- [WORK ORDER] Below are records to repeat exactly; copy them without the pictures.

- [RECORDS SUPPLIED]
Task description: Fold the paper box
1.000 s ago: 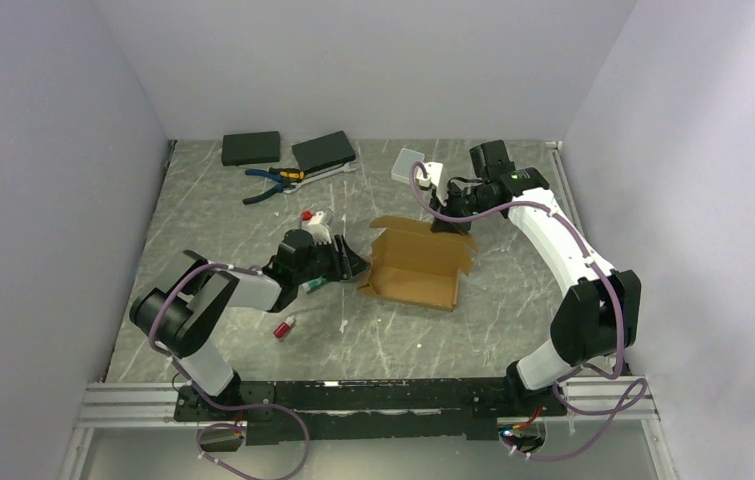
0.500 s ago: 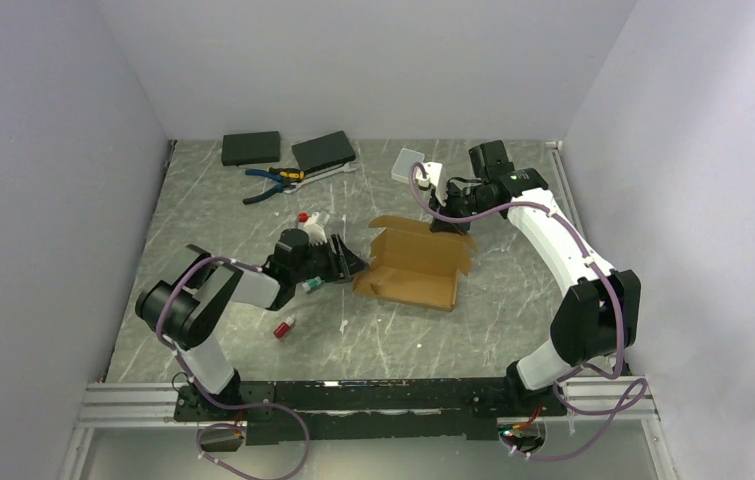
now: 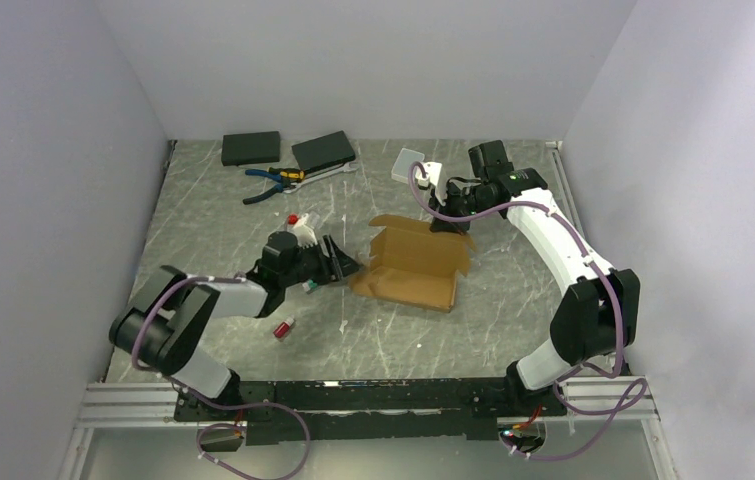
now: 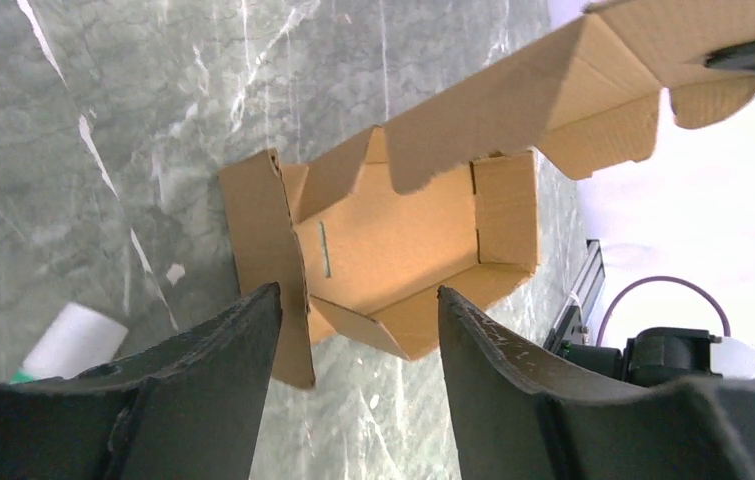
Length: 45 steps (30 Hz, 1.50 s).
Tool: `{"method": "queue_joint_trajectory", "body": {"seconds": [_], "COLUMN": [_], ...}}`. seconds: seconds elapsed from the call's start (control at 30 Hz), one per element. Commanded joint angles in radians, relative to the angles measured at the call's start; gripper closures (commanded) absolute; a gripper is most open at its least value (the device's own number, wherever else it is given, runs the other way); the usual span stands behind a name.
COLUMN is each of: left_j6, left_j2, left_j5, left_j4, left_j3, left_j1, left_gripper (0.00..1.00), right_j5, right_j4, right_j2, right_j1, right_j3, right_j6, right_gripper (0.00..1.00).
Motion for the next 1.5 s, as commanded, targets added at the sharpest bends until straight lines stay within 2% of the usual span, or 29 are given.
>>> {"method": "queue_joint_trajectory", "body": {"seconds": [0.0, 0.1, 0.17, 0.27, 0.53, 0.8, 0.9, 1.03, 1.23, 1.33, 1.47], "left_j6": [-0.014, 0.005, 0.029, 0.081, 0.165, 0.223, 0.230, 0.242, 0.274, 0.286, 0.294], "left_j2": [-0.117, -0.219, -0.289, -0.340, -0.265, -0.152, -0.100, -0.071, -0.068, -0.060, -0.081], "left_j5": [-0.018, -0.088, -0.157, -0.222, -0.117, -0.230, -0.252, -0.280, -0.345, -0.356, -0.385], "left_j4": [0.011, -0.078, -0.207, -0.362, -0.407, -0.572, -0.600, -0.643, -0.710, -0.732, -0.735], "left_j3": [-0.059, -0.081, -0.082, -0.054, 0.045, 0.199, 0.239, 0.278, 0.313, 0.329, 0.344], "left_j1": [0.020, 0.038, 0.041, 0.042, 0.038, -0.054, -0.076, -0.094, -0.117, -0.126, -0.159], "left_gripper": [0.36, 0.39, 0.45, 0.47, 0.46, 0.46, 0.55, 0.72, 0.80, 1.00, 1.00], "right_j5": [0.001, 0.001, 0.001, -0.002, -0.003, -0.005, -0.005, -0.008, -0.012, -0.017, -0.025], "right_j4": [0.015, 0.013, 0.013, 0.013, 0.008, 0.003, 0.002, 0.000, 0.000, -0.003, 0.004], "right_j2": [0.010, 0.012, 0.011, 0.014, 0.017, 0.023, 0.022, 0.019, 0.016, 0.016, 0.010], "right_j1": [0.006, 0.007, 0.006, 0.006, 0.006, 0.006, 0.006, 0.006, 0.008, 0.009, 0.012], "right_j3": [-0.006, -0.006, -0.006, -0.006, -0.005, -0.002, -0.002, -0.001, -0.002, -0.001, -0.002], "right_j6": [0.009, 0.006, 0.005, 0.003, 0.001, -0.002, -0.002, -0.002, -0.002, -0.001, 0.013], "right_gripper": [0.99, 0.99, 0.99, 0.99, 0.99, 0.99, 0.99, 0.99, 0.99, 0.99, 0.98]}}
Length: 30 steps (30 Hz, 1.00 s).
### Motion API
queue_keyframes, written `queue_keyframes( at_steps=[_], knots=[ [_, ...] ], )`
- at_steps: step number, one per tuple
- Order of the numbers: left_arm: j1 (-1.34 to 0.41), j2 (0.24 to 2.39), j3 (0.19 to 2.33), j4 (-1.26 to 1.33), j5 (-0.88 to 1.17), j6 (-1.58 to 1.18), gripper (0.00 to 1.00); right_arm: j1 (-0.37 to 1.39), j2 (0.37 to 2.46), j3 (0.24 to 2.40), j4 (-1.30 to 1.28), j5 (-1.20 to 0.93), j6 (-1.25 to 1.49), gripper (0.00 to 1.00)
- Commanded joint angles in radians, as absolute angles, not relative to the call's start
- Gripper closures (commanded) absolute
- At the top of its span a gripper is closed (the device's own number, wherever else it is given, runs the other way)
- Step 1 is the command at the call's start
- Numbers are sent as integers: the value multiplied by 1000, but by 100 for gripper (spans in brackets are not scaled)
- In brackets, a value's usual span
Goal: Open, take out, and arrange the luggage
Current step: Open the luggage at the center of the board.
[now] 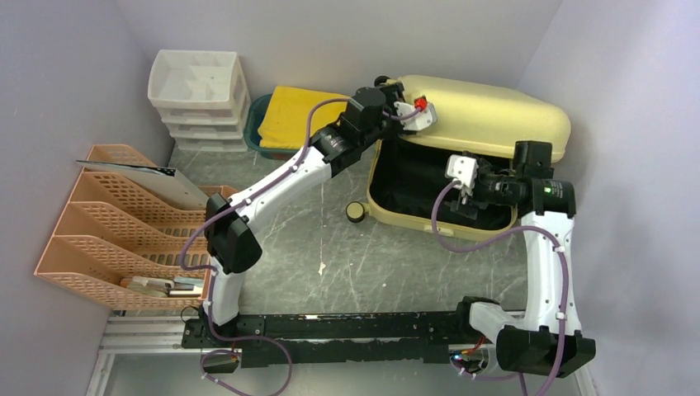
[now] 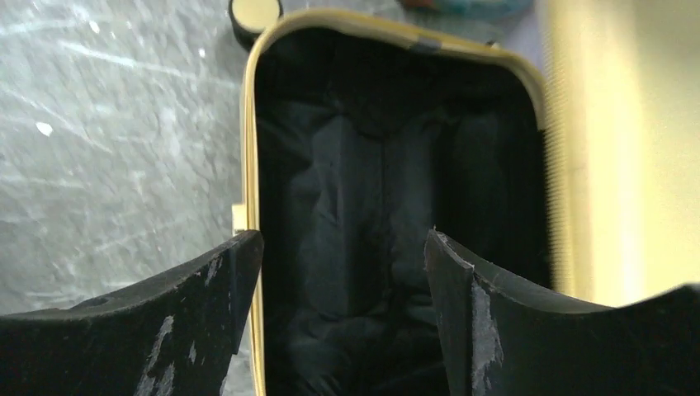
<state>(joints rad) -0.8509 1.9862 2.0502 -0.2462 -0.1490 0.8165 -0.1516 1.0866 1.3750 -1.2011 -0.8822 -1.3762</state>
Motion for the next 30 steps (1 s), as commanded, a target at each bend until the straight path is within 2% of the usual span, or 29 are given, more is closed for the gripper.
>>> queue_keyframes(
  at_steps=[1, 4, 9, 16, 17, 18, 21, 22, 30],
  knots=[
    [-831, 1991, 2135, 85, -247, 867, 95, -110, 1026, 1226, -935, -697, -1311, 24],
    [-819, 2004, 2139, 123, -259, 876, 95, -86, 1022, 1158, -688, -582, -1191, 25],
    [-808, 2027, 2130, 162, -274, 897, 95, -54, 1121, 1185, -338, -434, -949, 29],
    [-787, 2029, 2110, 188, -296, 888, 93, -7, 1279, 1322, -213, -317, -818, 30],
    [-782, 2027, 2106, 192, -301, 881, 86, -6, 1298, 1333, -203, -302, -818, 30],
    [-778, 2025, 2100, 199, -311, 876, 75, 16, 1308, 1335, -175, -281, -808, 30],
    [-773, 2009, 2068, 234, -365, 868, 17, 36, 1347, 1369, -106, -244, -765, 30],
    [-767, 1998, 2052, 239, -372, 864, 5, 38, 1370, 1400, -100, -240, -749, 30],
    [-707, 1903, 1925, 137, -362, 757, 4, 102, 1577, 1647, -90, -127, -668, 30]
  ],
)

- [WRITTEN SOLUTION]
Task description: Fold the paper box
1.000 s ago: 
0.500 s ago: 
now: 
now: 
Length: 45 steps (30 Hz, 1.50 s).
Tool: `{"method": "queue_joint_trajectory", "body": {"seconds": [_], "COLUMN": [_], ...}}`. seconds: seconds elapsed from the call's start (control at 30 Hz), one per element. Commanded joint angles in radians, relative to the angles measured at the call's start; gripper closures (commanded) absolute; a gripper is most open at its least value (the device's own number, wherever else it is given, runs the other way); the usual span stands behind a name.
COLUMN is each of: left_j6, left_j2, left_j5, left_j4, left_j3, left_j1, left_gripper (0.00..1.00), right_j5, right_j4, right_j2, right_j1, right_j3, right_j6, right_gripper (0.00..1.00).
Motion for the next 1.5 s, as commanded, targets added at the sharpest bends until straight lines stay within 2% of the usual span, or 29 are given.
>>> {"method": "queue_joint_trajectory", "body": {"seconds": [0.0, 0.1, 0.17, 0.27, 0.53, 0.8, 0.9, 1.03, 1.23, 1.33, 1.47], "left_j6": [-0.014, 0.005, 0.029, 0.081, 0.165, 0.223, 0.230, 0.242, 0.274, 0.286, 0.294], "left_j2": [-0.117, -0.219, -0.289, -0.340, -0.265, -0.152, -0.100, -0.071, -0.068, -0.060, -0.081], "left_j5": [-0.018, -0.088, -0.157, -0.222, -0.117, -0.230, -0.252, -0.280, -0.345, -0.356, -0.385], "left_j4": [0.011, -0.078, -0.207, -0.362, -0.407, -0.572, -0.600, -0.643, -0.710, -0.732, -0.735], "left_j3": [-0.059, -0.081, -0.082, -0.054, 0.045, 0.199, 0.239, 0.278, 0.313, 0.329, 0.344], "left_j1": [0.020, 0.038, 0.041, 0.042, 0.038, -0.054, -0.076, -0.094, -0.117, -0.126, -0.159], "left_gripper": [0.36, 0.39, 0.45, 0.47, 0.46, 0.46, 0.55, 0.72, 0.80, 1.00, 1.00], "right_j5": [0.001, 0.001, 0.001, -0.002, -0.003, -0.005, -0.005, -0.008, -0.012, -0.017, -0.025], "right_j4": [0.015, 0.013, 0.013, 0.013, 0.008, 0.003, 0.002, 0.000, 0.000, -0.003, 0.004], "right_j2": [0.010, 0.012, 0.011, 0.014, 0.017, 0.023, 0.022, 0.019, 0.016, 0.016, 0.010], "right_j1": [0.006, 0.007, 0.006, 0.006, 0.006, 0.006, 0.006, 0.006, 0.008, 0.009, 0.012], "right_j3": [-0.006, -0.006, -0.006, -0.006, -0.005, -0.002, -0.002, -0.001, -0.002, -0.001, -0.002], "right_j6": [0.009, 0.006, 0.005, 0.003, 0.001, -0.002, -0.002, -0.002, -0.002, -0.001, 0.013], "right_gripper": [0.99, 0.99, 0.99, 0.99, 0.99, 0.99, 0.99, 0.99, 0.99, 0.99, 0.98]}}
Length: 30 steps (30 Hz, 1.00 s).
### Motion API
queue_keyframes, written `queue_keyframes( at_steps=[_], knots=[ [_, ...] ], )`
- at_steps: step number, one per tuple
- Order of the numbers: left_arm: j1 (-1.34 to 0.41), j2 (0.24 to 2.39), j3 (0.19 to 2.33), j4 (-1.26 to 1.33), j5 (-0.88 to 1.17), j6 (-1.58 to 1.18), gripper (0.00 to 1.00); right_arm: j1 (-0.37 to 1.39), j2 (0.37 to 2.46), j3 (0.24 to 2.40), j4 (-1.30 to 1.28), j5 (-1.20 to 0.93), j6 (-1.25 to 1.49), gripper (0.00 to 1.00)
- Commanded joint angles in radians, as absolute angles, not relative to the call's start
- Gripper closures (commanded) absolute
- At the top of its span a gripper is closed (the device's own number, wherever else it is given, runs the other way)
- Step 1 is the command at the call's start
- Numbers are sent as integers: the value multiplied by 1000, but by 100 for gripper (spans in brackets are not scaled)
- In brackets, a value's usual span
Goal: Open, take out, and arrange the luggage
Current step: Open the luggage at the center of the board.
[now] 
[now] 
<state>(joints rad) -0.8509 1.9862 2.0502 -0.2462 -0.1490 0.8165 -0.1516 1.0866 1.3750 -1.2011 -0.8822 -1.3762</state>
Motion for the next 30 steps (1 s), as commanded, a target at each bend until the straight path is within 2% of the usual span, or 29 are given, more is closed for the gripper.
>>> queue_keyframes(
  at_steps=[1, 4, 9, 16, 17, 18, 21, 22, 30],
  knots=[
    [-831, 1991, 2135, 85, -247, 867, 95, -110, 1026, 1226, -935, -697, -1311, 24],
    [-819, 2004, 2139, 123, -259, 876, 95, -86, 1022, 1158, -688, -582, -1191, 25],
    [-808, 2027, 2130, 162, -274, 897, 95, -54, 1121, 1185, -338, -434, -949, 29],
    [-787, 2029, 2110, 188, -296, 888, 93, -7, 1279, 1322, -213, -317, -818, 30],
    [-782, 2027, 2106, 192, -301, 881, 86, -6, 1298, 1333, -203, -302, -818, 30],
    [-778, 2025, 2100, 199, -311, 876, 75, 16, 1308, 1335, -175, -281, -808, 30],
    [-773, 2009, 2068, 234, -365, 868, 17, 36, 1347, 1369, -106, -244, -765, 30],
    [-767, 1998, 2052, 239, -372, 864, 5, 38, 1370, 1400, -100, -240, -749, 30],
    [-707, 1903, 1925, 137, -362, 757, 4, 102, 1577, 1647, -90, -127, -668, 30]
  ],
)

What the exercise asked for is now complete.